Work to be completed
What is needed here is an exact copy of all the data.

Source material
***
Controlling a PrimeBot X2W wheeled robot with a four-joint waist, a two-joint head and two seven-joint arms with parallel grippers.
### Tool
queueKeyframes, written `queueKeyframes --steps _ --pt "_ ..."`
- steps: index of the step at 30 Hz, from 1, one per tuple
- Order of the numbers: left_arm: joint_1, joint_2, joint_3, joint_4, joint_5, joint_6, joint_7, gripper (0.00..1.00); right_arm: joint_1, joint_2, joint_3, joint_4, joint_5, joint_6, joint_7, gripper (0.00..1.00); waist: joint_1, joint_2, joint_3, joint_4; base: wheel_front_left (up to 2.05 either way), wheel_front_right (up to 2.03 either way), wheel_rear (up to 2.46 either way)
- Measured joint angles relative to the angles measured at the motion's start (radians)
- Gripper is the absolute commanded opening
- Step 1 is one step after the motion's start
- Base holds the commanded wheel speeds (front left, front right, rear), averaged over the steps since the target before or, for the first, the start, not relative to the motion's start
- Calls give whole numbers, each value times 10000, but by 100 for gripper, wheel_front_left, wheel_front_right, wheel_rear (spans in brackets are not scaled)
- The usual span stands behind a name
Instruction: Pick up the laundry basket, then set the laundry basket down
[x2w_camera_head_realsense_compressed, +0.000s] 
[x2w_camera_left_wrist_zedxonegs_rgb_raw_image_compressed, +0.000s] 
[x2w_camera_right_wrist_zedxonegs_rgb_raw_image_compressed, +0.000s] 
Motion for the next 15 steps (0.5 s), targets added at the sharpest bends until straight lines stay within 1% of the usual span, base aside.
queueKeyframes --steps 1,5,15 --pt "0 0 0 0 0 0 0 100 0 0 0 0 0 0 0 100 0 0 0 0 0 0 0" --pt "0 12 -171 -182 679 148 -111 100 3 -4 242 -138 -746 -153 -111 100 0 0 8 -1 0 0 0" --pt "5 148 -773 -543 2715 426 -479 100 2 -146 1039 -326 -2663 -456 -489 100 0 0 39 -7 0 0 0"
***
Output for this exercise
Controlling a PrimeBot X2W wheeled robot with a four-joint waist, a two-joint head and two seven-joint arms with parallel grippers.
### Tool
queueKeyframes, written `queueKeyframes --steps _ --pt "_ ..."`
- steps: index of the step at 30 Hz, from 1, one per tuple
- Order of the numbers: left_arm: joint_1, joint_2, joint_3, joint_4, joint_5, joint_6, joint_7, gripper (0.00..1.00); right_arm: joint_1, joint_2, joint_3, joint_4, joint_5, joint_6, joint_7, gripper (0.00..1.00); waist: joint_1, joint_2, joint_3, joint_4; base: wheel_front_left (up to 2.05 either way), wheel_front_right (up to 2.03 either way), wheel_rear (up to 2.46 either way)
- Measured joint angles relative to the angles measured at the motion's start (radians)
- Gripper is the absolute commanded opening
- Step 1 is one step after the motion's start
- Base holds the commanded wheel speeds (front left, front right, rear), averaged over the steps since the target before or, for the first, the start, not relative to the motion's start
- Calls give whole numbers, each value times 10000, but by 100 for gripper, wheel_front_left, wheel_front_right, wheel_rear (spans in brackets are not scaled)
- The usual span stands behind a name
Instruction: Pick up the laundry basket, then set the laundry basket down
[x2w_camera_head_realsense_compressed, +0.000s] 
[x2w_camera_left_wrist_zedxonegs_rgb_raw_image_compressed, +0.000s] 
[x2w_camera_right_wrist_zedxonegs_rgb_raw_image_compressed, +0.000s] 
Motion for the next 15 steps (0.5 s), targets added at the sharpest bends until straight lines stay within 1% of the usual span, base aside.
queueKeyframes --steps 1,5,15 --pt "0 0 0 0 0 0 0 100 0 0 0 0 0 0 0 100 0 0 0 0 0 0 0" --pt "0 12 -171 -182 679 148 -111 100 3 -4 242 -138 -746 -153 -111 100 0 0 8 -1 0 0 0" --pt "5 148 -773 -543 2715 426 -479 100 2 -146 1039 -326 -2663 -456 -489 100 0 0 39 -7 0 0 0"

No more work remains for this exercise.